There was a scrape as the mysterious crate jostled slightly, and two ebony-skinned boys in Bulls sweatshirts and polyester shorts emerged from the darkness of the freezer.
“Mom!” shouted the smaller, no more than six years old. He was holding a toy ray gun of blue and gold painted metal, with a red cap that sparked and glowed when the trigger spun a friction wheel.
“Oh, for cryin’ out loud!” Harry leaped to his feet, a hot blush spreading over his face and neck. “What were you boys doin’ inside that crate?” he shouted.
The older boy, Marcus, was holding a small video game console. He squinted as Harry trained his flashlight on his face. “Just playin’ Madden and stuff on the PSP. Mom said it’d be okay ’long as we were quiet.”
“Well, Mom made a mistake today.
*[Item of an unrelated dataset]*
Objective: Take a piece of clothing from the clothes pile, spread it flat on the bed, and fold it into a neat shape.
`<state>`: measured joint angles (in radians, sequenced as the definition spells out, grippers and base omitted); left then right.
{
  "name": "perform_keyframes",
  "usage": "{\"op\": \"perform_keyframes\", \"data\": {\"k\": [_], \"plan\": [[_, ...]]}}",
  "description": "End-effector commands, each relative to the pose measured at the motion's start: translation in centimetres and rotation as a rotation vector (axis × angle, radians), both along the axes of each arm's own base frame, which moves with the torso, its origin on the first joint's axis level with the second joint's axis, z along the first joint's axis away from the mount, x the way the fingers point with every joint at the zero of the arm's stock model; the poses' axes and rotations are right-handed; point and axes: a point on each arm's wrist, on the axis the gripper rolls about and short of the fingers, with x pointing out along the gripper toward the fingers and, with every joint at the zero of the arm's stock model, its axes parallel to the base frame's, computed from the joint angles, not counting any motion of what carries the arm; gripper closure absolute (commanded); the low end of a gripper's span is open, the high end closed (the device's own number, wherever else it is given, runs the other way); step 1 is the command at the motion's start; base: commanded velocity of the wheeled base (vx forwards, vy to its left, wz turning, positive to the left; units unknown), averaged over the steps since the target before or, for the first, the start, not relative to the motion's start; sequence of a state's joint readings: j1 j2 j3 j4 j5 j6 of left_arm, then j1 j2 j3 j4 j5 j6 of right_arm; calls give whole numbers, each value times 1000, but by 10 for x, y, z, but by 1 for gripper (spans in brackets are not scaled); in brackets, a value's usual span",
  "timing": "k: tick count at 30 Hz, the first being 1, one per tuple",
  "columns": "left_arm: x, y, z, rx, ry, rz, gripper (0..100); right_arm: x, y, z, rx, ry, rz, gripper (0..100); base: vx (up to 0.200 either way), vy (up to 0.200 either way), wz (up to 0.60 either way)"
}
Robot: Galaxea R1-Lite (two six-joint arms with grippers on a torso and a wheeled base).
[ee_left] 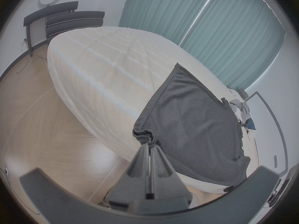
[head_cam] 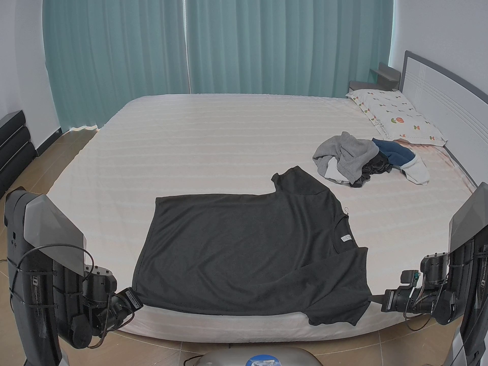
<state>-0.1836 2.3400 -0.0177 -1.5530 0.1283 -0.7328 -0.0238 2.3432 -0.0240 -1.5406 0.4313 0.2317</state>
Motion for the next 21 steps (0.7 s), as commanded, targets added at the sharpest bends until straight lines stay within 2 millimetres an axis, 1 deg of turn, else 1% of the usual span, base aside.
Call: {"op": "perform_keyframes", "data": {"k": [1, 4, 5, 8, 14, 17, 21], "plan": [[-3, 2, 1, 24, 7, 0, 100, -6, -3, 3, 1, 18, -12, 100, 0, 0, 0], [-3, 2, 1, 35, 6, 4, 100, -8, -3, 5, 1, 26, -11, 100, 0, 0, 0], [-3, 2, -1, 50, 10, 10, 100, -13, -2, 10, -9, 55, 11, 100, 0, 0, 0], [-3, 2, -1, 52, 13, 8, 100, -19, -3, 13, -51, 76, 55, 100, 0, 0, 0], [-3, 2, 4, 56, -1, 4, 100, -26, -9, 13, -94, 105, 80, 100, 0, 0, 0], [-5, 3, 6, 88, 15, -16, 100, -28, -11, 15, -101, 106, 79, 100, 0, 0, 0], [-6, 5, 9, 134, 15, 2, 100, -32, -11, 18, -114, 123, 100, 100, 0, 0, 0]]}}
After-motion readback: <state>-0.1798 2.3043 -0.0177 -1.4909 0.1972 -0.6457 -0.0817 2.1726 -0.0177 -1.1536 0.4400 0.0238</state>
You come on out of there. You and your brother.”
Hanging their heads, the two shuffled out into the open.
“Did you boys drag that crate inside?” asked Harry.
“I don’t know,” whined Marcus. His shrug was as clear as a confession. “It’s our rocket ship. Please, Mister, we didn’t break nothin’.”
Little Dwayne flourished his ray gun in the air. “I shot the Martian,” he boasted.
After all the strain, Harry could barely suppress a laugh. He looked at Old Yeller, whose binocular video camera was still panning left and right, making a soft whirring noise. The kid’s right. Very like a Martian. “Yeah, you got him. I think you got me, too,” he said, touching the bottom of his ribcage, where the edge of the tile had bruised him. “You gotta be careful with those ray guns.”